- [PROBLEM STATEMENT]
Write out the whole listing below exactly, skipping each picture.
──────
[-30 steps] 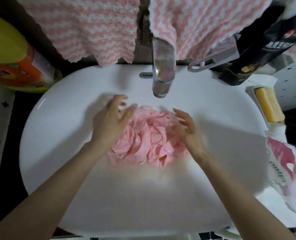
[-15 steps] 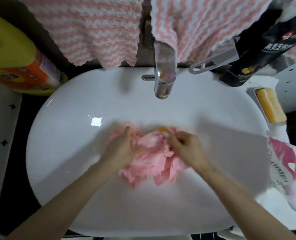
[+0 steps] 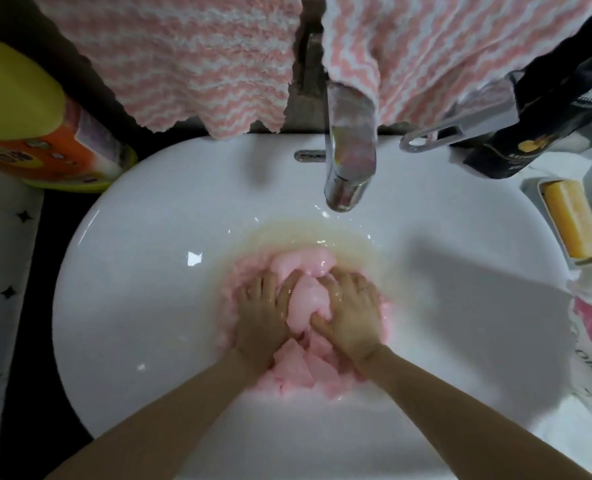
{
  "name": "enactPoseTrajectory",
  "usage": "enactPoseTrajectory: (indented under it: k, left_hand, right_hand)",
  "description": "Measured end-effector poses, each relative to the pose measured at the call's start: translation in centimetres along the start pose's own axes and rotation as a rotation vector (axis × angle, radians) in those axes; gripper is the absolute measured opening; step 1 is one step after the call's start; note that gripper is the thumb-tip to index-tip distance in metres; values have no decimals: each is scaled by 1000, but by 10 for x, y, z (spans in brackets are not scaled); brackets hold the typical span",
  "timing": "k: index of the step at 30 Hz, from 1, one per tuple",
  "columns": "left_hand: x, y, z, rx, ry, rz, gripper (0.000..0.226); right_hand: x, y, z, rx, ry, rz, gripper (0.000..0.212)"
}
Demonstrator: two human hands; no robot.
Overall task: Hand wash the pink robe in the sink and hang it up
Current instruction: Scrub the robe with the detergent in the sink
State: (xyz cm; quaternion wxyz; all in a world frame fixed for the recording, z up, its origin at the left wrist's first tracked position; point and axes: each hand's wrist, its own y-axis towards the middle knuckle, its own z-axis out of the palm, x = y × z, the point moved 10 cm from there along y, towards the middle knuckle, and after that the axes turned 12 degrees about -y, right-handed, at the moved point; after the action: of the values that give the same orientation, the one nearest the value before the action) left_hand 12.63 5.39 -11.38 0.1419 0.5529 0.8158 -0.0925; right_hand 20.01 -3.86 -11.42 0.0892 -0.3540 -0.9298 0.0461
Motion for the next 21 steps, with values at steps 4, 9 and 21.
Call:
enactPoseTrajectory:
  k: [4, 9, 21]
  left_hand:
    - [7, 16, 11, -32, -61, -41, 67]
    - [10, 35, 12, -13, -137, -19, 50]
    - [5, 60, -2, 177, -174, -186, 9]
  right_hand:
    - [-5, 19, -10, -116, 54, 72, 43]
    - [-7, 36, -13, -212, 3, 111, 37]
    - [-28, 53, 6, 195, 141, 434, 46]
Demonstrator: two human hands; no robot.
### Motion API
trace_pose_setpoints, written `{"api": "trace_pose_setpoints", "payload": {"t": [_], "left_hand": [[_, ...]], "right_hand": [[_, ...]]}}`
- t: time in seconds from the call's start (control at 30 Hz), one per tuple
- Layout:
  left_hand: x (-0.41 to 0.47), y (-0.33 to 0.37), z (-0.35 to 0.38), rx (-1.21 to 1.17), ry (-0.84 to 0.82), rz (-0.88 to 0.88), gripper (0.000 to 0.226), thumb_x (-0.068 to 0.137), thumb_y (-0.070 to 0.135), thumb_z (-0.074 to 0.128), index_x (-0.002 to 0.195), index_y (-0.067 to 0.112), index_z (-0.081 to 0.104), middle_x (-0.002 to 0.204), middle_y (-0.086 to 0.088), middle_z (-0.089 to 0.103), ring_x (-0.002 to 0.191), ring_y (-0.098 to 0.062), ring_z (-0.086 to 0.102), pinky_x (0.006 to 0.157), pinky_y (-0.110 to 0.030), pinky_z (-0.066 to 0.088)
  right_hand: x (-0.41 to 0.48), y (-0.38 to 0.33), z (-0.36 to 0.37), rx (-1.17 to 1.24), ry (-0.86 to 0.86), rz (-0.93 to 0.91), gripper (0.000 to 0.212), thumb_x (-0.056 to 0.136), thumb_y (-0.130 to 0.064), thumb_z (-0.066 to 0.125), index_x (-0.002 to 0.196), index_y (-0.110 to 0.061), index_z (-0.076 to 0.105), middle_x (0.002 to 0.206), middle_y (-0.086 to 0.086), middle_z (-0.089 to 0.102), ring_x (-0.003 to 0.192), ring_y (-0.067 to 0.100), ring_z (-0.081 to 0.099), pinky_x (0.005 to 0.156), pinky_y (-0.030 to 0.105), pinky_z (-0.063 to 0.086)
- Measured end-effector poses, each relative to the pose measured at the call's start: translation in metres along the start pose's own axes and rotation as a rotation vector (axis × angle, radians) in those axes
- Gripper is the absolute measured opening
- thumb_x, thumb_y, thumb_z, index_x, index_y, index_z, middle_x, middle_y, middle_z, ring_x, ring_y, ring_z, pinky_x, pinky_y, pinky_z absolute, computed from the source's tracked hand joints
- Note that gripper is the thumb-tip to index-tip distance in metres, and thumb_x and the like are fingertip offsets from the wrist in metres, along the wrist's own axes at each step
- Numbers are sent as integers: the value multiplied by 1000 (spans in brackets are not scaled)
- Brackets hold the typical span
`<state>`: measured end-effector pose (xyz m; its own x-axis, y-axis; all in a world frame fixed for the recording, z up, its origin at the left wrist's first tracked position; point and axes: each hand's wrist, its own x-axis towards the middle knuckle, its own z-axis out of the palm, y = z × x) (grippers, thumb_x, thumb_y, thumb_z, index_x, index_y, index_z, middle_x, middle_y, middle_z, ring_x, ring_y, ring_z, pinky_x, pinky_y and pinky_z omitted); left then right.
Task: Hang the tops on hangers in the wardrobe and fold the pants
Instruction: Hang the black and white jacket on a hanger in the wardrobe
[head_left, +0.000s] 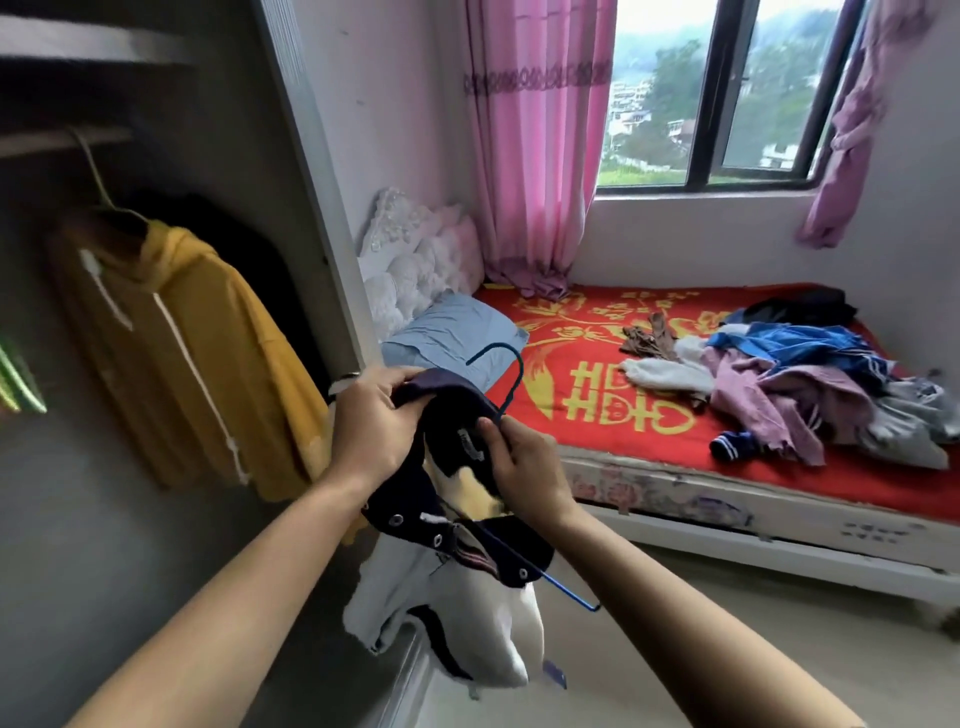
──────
- [RESPONSE]
[-30 steps] 
[-15 steps] 
[+0 steps] 
{
  "name": "enactPoseTrajectory",
  "usage": "enactPoseTrajectory: (indented under it: k, left_hand, right_hand)",
  "description": "Measured end-effector poses, each relative to the pose measured at the call's start: translation in centimetres along the start pose's own axes and rotation as a rotation vector (axis × angle, radians) in those axes; gripper is the absolute measured opening; step 1 is one step after the call's start; note that gripper is the thumb-tip to index-tip distance in metres; values have no decimals: each is scaled by 1000, but by 10 for x, y, z (spans in brackets are not scaled); brackets hold the typical span",
  "timing": "k: index of the step at 30 Hz, from 1, one per tuple",
  "columns": "left_hand: x, y, z, rx, ry, rz, gripper (0.000..0.226); right_hand: x, y, z, rx, ry, rz, gripper (0.000..0.212)"
}
Demonstrator: two human hands; no robot.
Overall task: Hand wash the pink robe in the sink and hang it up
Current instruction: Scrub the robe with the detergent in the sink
State: (xyz cm; quaternion wxyz; all in a world frame fixed for the recording, z up, its origin at the left wrist's first tracked position; point and axes: each hand's wrist, its own y-axis towards the middle knuckle, its own z-axis out of the palm, x = y × z, the point moved 10 cm from there along y, towards the middle knuckle, and after that the axes turned 12 degrees about -y, right-handed, at the moved point; after the action: of the values that give the same orientation, the one nearest the value before the action) left_hand 12.63 5.39 -11.38 0.1419 0.5529 0.8158 -0.0925; right_hand 20.01 -3.86 -11.42 0.0892 -0.3540 -0.9298 0.0461
Motion for the next 21 steps, with values at steps 4, 9 and 21.
Call:
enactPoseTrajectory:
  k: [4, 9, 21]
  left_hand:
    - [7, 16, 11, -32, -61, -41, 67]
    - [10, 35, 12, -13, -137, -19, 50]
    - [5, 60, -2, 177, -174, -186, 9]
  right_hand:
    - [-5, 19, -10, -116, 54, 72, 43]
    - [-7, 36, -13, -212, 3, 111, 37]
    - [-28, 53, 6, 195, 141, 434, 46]
Demonstrator: two human hands; no robot.
### Motion API
trace_pose_setpoints, written `{"api": "trace_pose_setpoints", "payload": {"t": [_], "left_hand": [[_, ...]], "right_hand": [[_, ...]]}}`
- t: time in seconds from the call's start (control at 30 Hz), one per tuple
- Layout:
  left_hand: x (-0.41 to 0.47), y (-0.33 to 0.37), z (-0.35 to 0.38), rx (-1.21 to 1.17), ry (-0.84 to 0.82), rz (-0.88 to 0.88), gripper (0.000 to 0.226), thumb_x (-0.068 to 0.137), thumb_y (-0.070 to 0.135), thumb_z (-0.074 to 0.128), index_x (-0.002 to 0.195), index_y (-0.067 to 0.112), index_z (-0.081 to 0.104), middle_x (-0.002 to 0.204), middle_y (-0.086 to 0.088), middle_z (-0.089 to 0.103), ring_x (-0.002 to 0.191), ring_y (-0.098 to 0.062), ring_z (-0.086 to 0.102), pinky_x (0.006 to 0.157), pinky_y (-0.110 to 0.030), pinky_z (-0.066 to 0.088)
  right_hand: x (-0.41 to 0.48), y (-0.38 to 0.33), z (-0.36 to 0.37), rx (-1.17 to 1.24), ry (-0.86 to 0.86), rz (-0.93 to 0.91), gripper (0.000 to 0.212), thumb_x (-0.056 to 0.136), thumb_y (-0.130 to 0.064), thumb_z (-0.066 to 0.125), index_x (-0.002 to 0.196), index_y (-0.110 to 0.061), index_z (-0.076 to 0.105), middle_x (0.002 to 0.206), middle_y (-0.086 to 0.086), middle_z (-0.089 to 0.102), ring_x (-0.003 to 0.192), ring_y (-0.067 to 0.100), ring_z (-0.081 to 0.099), pinky_x (0.005 to 0.156), pinky_y (-0.030 to 0.105), pinky_z (-0.063 to 0.086)
- Measured end-effector poses, each relative to the pose measured at the call's start: translation in metres along the start pose's own axes and rotation as a rotation vector (axis × angle, radians) in those axes
- Gripper is the absolute measured opening
- thumb_x, thumb_y, thumb_z, index_x, index_y, index_z, middle_x, middle_y, middle_z, ring_x, ring_y, ring_z, pinky_x, pinky_y, pinky_z absolute, computed from the source's tracked hand joints
- Note that gripper is the thumb-tip to index-tip distance in metres, and thumb_x and the like are fingertip offsets from the wrist in metres, along the wrist's own axes at each step
- Numbers are sent as integers: the value multiplied by 1000 (spans in brackets are not scaled)
- Brackets hold the typical span
`<state>`: measured end-effector pose (xyz m; its own x-axis, y-axis; all in a world frame fixed for the recording, z up, its origin at the left wrist's first tracked position; point and axes: each hand's wrist, its own x-axis towards the middle knuckle, its own z-axis out of the palm, y = z × x) (grippers, thumb_x, thumb_y, thumb_z, index_x, index_y, index_z, middle_x, middle_y, middle_z, ring_x, ring_y, ring_z, pinky_x, pinky_y and pinky_z omitted); left then right.
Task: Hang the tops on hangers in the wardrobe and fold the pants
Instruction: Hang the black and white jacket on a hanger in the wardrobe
[head_left, +0.000s] 

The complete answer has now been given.